Unlocking GPU Intrinsics in HLSL

- Unlocking GPU intrinsics in HLSL allows shaders to use special instructions for exchanging data between threads in a warp without shared memory.
- These intrinsics are encoded as special sequences of regular HLSL instructions that the driver can recognize and optimize.
- The sequences use atomic operations on a UAV buffer, which is a fake buffer that is not actually used by the shader.
- To use these intrinsics, the application must allocate a UAV slot and tell the driver which slot to use.
- By using these intrinsics, the performance of pixel shaders can be improved.
- The intrinsics can be used in any pixel shader and are expanded into specific GPU instructions by the driver's JIT compiler.
- To create a runtime object for an extended shader in DirectX 11, the extension must be specified using the NVAPI function nvShaderExtn_CreateShader() before and after calling ID3D11Device::CreatePixelShader().

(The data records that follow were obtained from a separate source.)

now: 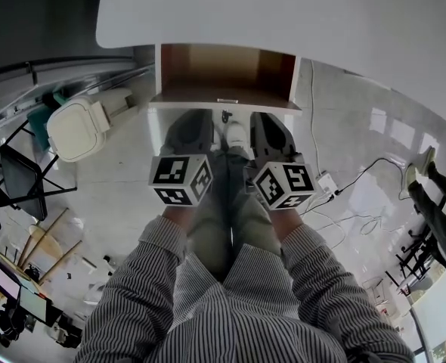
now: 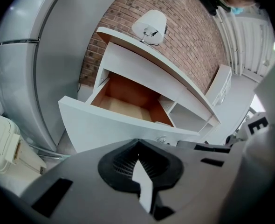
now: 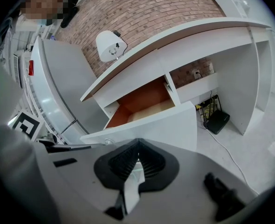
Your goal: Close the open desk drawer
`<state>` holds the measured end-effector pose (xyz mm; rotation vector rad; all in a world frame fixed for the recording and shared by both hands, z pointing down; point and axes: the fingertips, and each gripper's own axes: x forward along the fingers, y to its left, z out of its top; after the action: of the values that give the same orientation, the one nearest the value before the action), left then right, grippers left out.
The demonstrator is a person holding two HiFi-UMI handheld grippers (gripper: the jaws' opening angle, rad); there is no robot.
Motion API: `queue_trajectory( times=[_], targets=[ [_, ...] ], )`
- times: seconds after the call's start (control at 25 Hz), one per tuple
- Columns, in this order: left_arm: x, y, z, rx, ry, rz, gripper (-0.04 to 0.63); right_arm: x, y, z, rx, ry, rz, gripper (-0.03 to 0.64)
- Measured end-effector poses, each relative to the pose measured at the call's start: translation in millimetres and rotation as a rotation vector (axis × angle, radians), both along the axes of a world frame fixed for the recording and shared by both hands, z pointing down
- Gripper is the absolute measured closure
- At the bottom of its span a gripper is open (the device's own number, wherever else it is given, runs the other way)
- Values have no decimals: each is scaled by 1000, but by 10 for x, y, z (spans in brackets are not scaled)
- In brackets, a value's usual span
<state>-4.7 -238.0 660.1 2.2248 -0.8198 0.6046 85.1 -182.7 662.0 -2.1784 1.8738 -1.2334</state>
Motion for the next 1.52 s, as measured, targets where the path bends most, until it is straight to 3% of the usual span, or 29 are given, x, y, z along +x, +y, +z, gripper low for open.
queue_trajectory(
  times=[0.68, 1.52],
  targets=[
    [60, -132, -184, 37, 0, 27, 583, 59, -145, -193, 43, -34, 6, 600],
    [117, -189, -175, -17, 2, -23, 584, 121, -197, -188, 24, -5, -22, 600]
  ],
)
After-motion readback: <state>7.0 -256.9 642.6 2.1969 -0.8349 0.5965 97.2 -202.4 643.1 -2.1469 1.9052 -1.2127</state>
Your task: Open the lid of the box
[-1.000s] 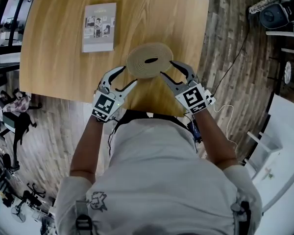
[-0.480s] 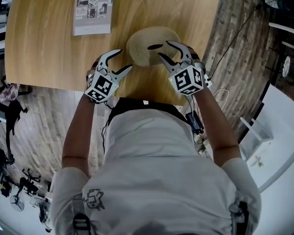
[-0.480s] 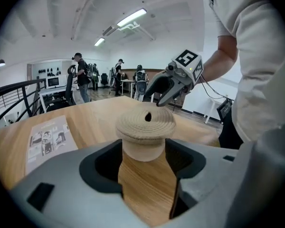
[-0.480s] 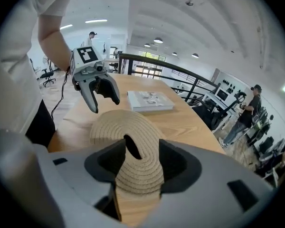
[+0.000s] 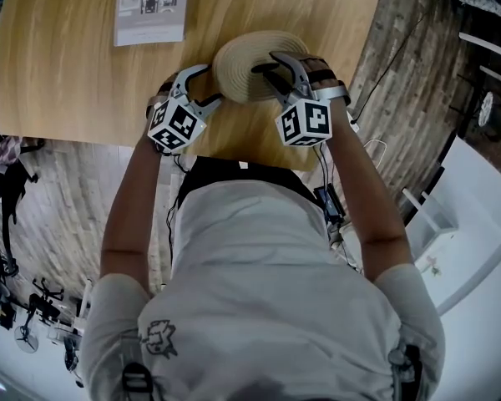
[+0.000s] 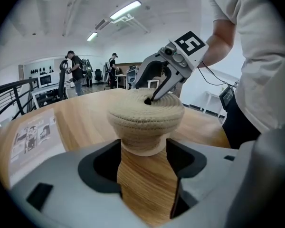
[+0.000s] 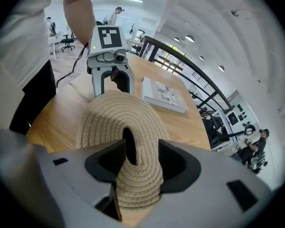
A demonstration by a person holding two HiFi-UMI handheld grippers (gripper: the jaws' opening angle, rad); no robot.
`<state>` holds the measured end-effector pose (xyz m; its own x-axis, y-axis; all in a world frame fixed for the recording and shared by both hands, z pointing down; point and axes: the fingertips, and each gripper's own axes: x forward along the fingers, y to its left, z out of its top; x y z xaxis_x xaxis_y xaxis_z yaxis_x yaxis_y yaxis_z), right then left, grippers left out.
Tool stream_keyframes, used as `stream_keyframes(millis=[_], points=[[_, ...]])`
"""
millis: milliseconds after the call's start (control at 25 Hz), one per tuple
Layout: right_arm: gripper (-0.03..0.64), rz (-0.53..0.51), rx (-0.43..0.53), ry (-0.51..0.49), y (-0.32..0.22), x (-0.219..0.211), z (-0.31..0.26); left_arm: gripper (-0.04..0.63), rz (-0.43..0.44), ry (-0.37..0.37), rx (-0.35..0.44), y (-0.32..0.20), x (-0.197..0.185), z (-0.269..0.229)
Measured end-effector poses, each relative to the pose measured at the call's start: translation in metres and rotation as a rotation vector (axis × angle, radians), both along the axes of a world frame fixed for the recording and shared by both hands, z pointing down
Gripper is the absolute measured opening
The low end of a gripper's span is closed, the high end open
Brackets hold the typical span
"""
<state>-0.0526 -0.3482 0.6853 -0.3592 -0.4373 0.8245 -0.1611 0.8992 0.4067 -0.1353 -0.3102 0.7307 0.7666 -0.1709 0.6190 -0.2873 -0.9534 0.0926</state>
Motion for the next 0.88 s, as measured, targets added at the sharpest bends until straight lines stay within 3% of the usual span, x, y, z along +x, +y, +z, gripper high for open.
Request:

- NVIDIA GPUs support more than just warp shuffle intrinsics, and the complete list can be found in the NVAPI header file called nvHLSLExtns.h.
- In DirectX 12 and Vulkan, these intrinsics are available through cross-vendor intrinsics, and NVAPI is not required.
- It is important to make sure the application does not have the D3DCompiler_NO_XBOX_MS extension flag specified when using these intrinsics.
- There are resources available for more use cases and examples of using intrinsics, such as the NVIDIA NVAPI SDK and the NVAPI GitHub repository.